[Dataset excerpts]
────────────────

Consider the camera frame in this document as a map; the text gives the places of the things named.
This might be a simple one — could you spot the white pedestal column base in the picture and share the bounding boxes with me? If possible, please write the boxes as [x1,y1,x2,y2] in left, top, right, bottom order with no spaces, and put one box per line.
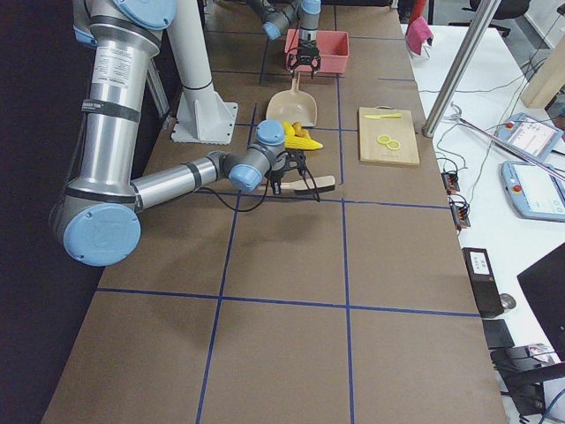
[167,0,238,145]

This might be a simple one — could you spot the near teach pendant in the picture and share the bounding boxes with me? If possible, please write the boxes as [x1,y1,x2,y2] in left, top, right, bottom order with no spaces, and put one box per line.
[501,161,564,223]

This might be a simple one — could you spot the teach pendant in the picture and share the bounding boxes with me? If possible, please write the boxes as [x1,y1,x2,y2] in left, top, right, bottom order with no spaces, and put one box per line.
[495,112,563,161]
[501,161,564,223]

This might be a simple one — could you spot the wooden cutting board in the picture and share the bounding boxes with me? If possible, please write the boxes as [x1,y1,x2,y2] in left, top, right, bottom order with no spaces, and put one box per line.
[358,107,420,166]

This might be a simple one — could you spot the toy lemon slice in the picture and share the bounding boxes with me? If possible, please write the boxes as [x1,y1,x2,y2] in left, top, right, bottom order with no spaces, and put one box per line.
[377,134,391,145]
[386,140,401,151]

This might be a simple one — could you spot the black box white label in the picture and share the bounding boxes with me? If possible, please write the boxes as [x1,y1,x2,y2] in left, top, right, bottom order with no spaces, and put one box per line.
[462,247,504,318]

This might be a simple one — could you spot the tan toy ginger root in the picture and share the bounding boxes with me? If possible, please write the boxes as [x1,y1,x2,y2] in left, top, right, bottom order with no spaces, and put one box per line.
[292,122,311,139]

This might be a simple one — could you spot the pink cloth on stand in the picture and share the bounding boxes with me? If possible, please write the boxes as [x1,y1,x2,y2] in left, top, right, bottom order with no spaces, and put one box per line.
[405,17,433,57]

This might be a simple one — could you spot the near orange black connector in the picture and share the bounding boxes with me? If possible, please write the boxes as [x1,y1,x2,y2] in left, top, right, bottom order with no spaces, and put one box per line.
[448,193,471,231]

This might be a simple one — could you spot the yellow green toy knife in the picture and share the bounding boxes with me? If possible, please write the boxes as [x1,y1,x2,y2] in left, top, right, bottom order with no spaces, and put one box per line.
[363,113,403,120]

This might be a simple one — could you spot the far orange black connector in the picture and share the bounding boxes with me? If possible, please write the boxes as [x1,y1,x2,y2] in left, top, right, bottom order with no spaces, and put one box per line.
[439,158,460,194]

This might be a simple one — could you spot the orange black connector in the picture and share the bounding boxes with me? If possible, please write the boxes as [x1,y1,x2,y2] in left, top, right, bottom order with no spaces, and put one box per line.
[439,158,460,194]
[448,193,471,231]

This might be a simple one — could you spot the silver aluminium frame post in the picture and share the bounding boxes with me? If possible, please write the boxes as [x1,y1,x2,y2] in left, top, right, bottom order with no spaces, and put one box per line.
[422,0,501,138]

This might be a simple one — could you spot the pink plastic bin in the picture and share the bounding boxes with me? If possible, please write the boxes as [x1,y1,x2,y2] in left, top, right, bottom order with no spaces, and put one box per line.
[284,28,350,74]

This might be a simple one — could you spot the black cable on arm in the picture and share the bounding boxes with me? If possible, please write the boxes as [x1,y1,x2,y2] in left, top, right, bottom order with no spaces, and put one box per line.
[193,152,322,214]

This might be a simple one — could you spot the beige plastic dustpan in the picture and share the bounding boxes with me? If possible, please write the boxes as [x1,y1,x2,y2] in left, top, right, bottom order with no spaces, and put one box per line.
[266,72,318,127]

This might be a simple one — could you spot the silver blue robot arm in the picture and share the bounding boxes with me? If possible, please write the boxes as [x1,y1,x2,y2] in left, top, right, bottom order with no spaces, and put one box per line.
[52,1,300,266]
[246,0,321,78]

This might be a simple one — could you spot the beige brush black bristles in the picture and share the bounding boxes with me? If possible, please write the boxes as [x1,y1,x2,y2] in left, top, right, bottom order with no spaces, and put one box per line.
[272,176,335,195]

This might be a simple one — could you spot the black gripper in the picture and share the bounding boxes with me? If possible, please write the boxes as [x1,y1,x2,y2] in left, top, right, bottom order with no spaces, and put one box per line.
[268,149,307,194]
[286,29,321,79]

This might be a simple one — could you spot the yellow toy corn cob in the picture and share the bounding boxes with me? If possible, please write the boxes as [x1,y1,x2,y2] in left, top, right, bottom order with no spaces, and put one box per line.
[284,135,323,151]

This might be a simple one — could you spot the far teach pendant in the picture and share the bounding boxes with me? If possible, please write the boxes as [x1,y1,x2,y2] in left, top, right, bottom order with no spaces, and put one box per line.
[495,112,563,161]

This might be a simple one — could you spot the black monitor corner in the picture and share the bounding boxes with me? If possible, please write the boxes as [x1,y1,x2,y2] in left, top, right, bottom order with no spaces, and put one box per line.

────────────────

Description of the task =
Set the preceding data down again word for word, omitting images.

Written reply =
Consider the camera frame in this document as a map; the text gives the places of the things named.
This might be a simple one — could you spot the white pedestal column base in the picture and share the bounding boxes with me? If possible, please write the boxes as [x1,y1,x2,y2] in left, top, right, bottom order with no spaces, and put one box per line.
[167,0,238,145]

This might be a simple one — could you spot the near teach pendant in the picture and share the bounding boxes with me? If possible, please write the boxes as [x1,y1,x2,y2] in left, top, right, bottom order with no spaces, and put one box per line.
[501,161,564,223]

This might be a simple one — could you spot the teach pendant in the picture and share the bounding boxes with me? If possible, please write the boxes as [x1,y1,x2,y2] in left, top, right, bottom order with no spaces, and put one box per line.
[495,112,563,161]
[501,161,564,223]

This might be a simple one — could you spot the wooden cutting board in the picture and share the bounding boxes with me? If possible, please write the boxes as [x1,y1,x2,y2] in left, top, right, bottom order with no spaces, and put one box per line.
[358,107,420,166]

This might be a simple one — could you spot the toy lemon slice in the picture and share the bounding boxes with me? If possible, please write the boxes as [x1,y1,x2,y2] in left, top, right, bottom order with no spaces, and put one box per line.
[377,134,391,145]
[386,140,401,151]

This might be a simple one — could you spot the black box white label in the picture and share the bounding boxes with me? If possible, please write the boxes as [x1,y1,x2,y2] in left, top, right, bottom order with no spaces, and put one box per line.
[462,247,504,318]

This might be a simple one — could you spot the tan toy ginger root in the picture and share the bounding boxes with me? If possible, please write the boxes as [x1,y1,x2,y2] in left, top, right, bottom order with no spaces, and put one box per line.
[292,122,311,139]

This might be a simple one — could you spot the pink cloth on stand in the picture and share the bounding boxes with me? If possible, please write the boxes as [x1,y1,x2,y2] in left, top, right, bottom order with no spaces, and put one box per line.
[405,17,433,57]

This might be a simple one — could you spot the near orange black connector in the picture and share the bounding boxes with me? If possible, please write the boxes as [x1,y1,x2,y2] in left, top, right, bottom order with no spaces, and put one box per line.
[448,193,471,231]

This might be a simple one — could you spot the yellow green toy knife in the picture and share the bounding boxes with me? If possible, please write the boxes as [x1,y1,x2,y2] in left, top, right, bottom order with no spaces, and put one box per line.
[363,113,403,120]

This might be a simple one — could you spot the far orange black connector in the picture and share the bounding boxes with me? If possible, please write the boxes as [x1,y1,x2,y2] in left, top, right, bottom order with no spaces, and put one box per line.
[439,158,460,194]

This might be a simple one — could you spot the orange black connector in the picture and share the bounding boxes with me? If possible, please write the boxes as [x1,y1,x2,y2] in left, top, right, bottom order with no spaces, and put one box per line.
[439,158,460,194]
[448,193,471,231]

This might be a simple one — could you spot the silver aluminium frame post in the picture and share the bounding boxes with me? If possible, please write the boxes as [x1,y1,x2,y2] in left, top, right, bottom order with no spaces, and put one box per line.
[422,0,501,138]

This might be a simple one — could you spot the pink plastic bin in the picture and share the bounding boxes with me? If possible, please write the boxes as [x1,y1,x2,y2] in left, top, right, bottom order with no spaces, and put one box per line.
[284,28,350,74]

This might be a simple one — could you spot the black cable on arm in the picture and share the bounding boxes with me? If possible, please write the boxes as [x1,y1,x2,y2] in left, top, right, bottom order with no spaces, and put one box per line.
[193,152,322,214]

This might be a simple one — could you spot the beige plastic dustpan in the picture and share the bounding boxes with me? If possible, please write the boxes as [x1,y1,x2,y2] in left, top, right, bottom order with no spaces, and put one box per line.
[266,72,318,127]

This might be a simple one — could you spot the silver blue robot arm in the picture and share the bounding boxes with me? If possible, please write the boxes as [x1,y1,x2,y2] in left, top, right, bottom order with no spaces, and put one box per line.
[52,1,300,266]
[246,0,321,78]

This might be a simple one — could you spot the beige brush black bristles in the picture and share the bounding boxes with me? If possible, please write the boxes as [x1,y1,x2,y2] in left, top, right, bottom order with no spaces, and put one box per line.
[272,176,335,195]

This might be a simple one — could you spot the black gripper in the picture and share the bounding boxes with me? If possible, please write the boxes as [x1,y1,x2,y2] in left, top, right, bottom order with no spaces, and put one box per line.
[268,149,307,194]
[286,29,321,79]

This might be a simple one — could you spot the yellow toy corn cob in the picture and share the bounding boxes with me? If possible, please write the boxes as [x1,y1,x2,y2] in left, top, right, bottom order with no spaces, and put one box per line.
[284,135,323,151]

This might be a simple one — could you spot the far teach pendant in the picture and share the bounding boxes with me? If possible, please write the boxes as [x1,y1,x2,y2] in left, top, right, bottom order with no spaces, and put one box per line.
[495,112,563,161]

This might be a simple one — could you spot the black monitor corner in the picture and share the bounding boxes with me? If possible, please write the boxes as [x1,y1,x2,y2] in left, top, right, bottom order with no spaces, and put one box per line.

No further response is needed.